Il bonus cultura è stato introdotto con lo scopo di promuovere la cultura e il patrimonio artistico del paese ed è ufficialmente operativo attraverso la piattaforma online dal 3 novembre 2016. I buoni saranno utilizzabili fino al 31 dicembre 2017, negli esercenti che si saranno registrati sulla piattaforma.

Il bonus può essere utilizzato per acquistare biglietti di cinema, teatri e concerti, eventi culturali come fiere e festival, accessi a musei e parchi archeologici e per acquistare libri, ebook, audiolibro e musica. Per accedere all’app è necessario iscriversi a SPID (Sistema Pubblico di Identità Digitale), ovvero avere una carta d’identità digitale, che si può richiedere a partire dal giorno del diciottesimo compleanno (qui come funziona).

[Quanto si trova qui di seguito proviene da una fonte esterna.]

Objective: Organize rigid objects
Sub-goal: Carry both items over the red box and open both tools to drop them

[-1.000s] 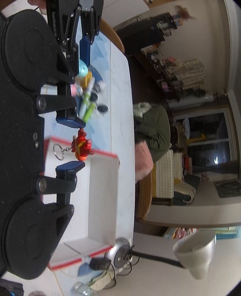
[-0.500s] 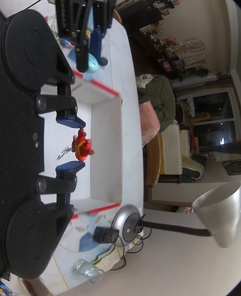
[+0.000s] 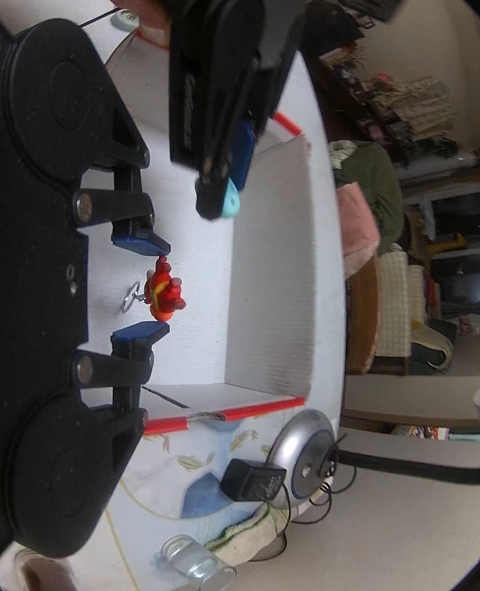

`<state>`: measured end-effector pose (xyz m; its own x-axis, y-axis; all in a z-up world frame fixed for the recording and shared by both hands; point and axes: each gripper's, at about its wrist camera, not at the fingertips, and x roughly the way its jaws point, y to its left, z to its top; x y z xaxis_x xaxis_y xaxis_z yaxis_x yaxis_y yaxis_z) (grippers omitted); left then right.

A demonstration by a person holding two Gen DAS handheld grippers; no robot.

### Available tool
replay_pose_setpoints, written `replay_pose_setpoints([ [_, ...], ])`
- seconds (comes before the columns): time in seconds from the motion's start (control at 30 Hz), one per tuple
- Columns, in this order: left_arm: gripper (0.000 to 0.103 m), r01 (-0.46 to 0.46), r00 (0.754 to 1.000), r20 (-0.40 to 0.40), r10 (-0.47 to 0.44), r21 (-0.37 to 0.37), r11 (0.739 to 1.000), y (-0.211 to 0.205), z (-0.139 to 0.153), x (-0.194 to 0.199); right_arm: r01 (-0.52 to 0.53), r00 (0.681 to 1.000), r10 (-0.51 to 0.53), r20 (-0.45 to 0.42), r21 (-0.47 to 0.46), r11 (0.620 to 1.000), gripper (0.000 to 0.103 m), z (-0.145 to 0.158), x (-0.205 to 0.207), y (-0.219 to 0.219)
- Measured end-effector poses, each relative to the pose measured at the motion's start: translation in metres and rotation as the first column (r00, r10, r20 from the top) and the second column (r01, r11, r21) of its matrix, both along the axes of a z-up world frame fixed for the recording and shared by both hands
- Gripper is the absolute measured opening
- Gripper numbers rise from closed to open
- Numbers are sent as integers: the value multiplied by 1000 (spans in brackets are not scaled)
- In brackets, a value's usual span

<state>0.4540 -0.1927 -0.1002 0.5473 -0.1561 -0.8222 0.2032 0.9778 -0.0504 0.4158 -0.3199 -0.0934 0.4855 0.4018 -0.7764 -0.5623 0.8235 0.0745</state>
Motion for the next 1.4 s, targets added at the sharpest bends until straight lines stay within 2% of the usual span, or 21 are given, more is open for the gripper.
replay_pose_setpoints([
  [0.27,30,15,993,-120,-14,14,1000,-6,-30,25,-77,996,74,-40,-59,995,37,-13,1,9],
  [0.53,30,8,976,-216,-5,11,1000,-3,-49,35,-89,990,78,-118,-89,992,38,-24,5,13],
  [0.73,30,18,971,-239,-16,3,1000,-3,-53,36,-91,987,76,-145,-98,991,38,-30,8,12],
  [0.87,30,13,976,-217,-11,7,1000,-2,-48,35,-89,986,73,-151,-101,991,39,-30,9,12],
  [1.03,31,9,983,-181,-8,4,1000,-2,-35,30,-73,987,58,-149,-98,992,45,-28,9,10],
  [1.07,32,8,985,-174,-6,5,1000,-2,-32,28,-71,988,57,-146,-96,993,46,-27,8,8],
  [1.13,50,5,988,-152,-4,5,1000,-2,-26,23,-73,988,61,-139,-85,994,50,-24,6,7],
  [1.17,53,5,991,-135,-4,7,1000,-3,-22,20,-74,989,63,-135,-81,994,51,-22,5,6],
  [1.4,53,-4,999,-50,3,-3,1000,-3,8,-5,-76,993,71,-97,-56,996,53,-4,-9,-1],
])
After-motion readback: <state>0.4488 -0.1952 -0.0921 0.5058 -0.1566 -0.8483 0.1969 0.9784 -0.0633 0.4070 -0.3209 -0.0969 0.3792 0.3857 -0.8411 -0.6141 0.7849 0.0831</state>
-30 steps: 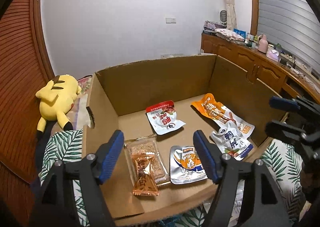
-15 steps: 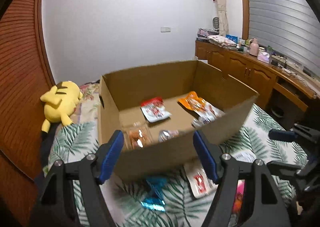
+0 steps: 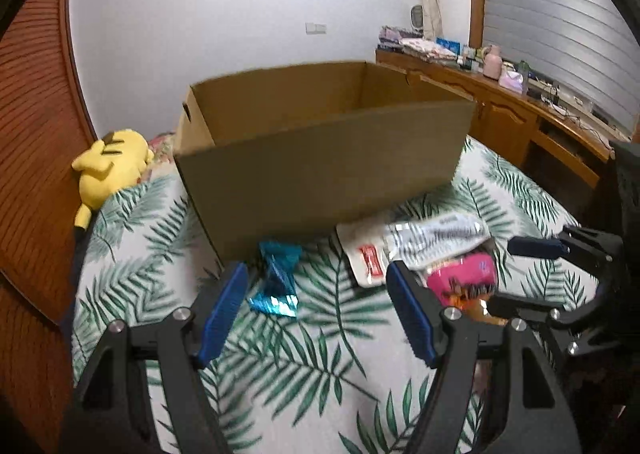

SPID accerterà i dati anagrafici del beneficiario mentre la gestione pratica del bonus avviene attraverso l’applicazione web, 18App, a cui ci si registra con le credenziali SPID. 

La registrazione alla piattaforma è stata prorogata dal 31 gennaio 2017 al 30 giugno 2017.

La scadenza vale anche per gli esercenti, mentre ancora non sono chiari i termini di registrazione per chi compirà la maggiore età nel 2017. La somma autorizzata per i bonus culturale dalla Legge di stabilità 2016 (28 dicembre 2015 n.208) è di 290 milioni di euro.